RFR: 8255949: AArch64: Add support for vectorized shift right and accumulate
Dong Bo
dongbo at openjdk.java.net
Sat Nov 7 08:43:59 UTC 2020
On Fri, 6 Nov 2020 03:36:57 GMT, Dong Bo <dongbo at openjdk.org> wrote:
> This supports missing NEON shift right and accumulate instructions, i.e. SSRA and USRA, for AArch64 backend.
>
> Verified with linux-aarch64-server-release, tier1-3.
>
> Added a JMH micro `test/micro/org/openjdk/bench/vm/compiler/VectorShiftAccumulate.java` for performance test.

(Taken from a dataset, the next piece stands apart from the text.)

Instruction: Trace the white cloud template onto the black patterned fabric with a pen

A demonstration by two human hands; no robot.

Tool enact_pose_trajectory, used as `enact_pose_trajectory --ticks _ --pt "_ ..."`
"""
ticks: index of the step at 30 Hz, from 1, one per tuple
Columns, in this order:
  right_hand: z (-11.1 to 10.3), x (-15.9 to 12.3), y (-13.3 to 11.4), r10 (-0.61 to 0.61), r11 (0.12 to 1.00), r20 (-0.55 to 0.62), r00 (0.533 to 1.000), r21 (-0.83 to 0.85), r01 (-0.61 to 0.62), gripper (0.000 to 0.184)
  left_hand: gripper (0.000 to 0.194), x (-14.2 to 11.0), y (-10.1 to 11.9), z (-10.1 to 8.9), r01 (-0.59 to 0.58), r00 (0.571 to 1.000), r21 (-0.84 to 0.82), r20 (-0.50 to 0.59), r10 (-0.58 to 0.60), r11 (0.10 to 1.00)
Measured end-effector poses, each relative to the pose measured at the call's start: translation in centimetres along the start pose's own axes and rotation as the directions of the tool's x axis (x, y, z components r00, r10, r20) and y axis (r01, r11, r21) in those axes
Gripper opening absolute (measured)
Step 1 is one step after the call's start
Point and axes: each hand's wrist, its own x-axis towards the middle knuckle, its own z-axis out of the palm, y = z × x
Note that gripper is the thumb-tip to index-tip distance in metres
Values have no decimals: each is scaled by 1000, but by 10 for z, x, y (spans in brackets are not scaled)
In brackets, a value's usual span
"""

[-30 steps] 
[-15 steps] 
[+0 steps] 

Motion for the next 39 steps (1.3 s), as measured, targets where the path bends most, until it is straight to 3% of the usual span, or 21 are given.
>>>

> We witness about ~20% with different basic types on Kunpeng916. The JMH results:
> Benchmark (count) (seed) Mode Cnt Score Error Units
> # before, Kunpeng 916
> VectorShiftAccumulate.shiftRightAccumulateByte 1028 0 avgt 10 146.259 ± 0.123 ns/op
> VectorShiftAccumulate.shiftRightAccumulateInt 1028 0 avgt 10 454.781 ± 3.856 ns/op
> VectorShiftAccumulate.shiftRightAccumulateLong 1028 0 avgt 10 938.842 ± 23.288 ns/op
> VectorShiftAccumulate.shiftRightAccumulateShort 1028 0 avgt 10 205.493 ± 4.938 ns/op
> VectorShiftAccumulate.shiftURightAccumulateByte 1028 0 avgt 10 905.483 ± 0.309 ns/op (not vectorized)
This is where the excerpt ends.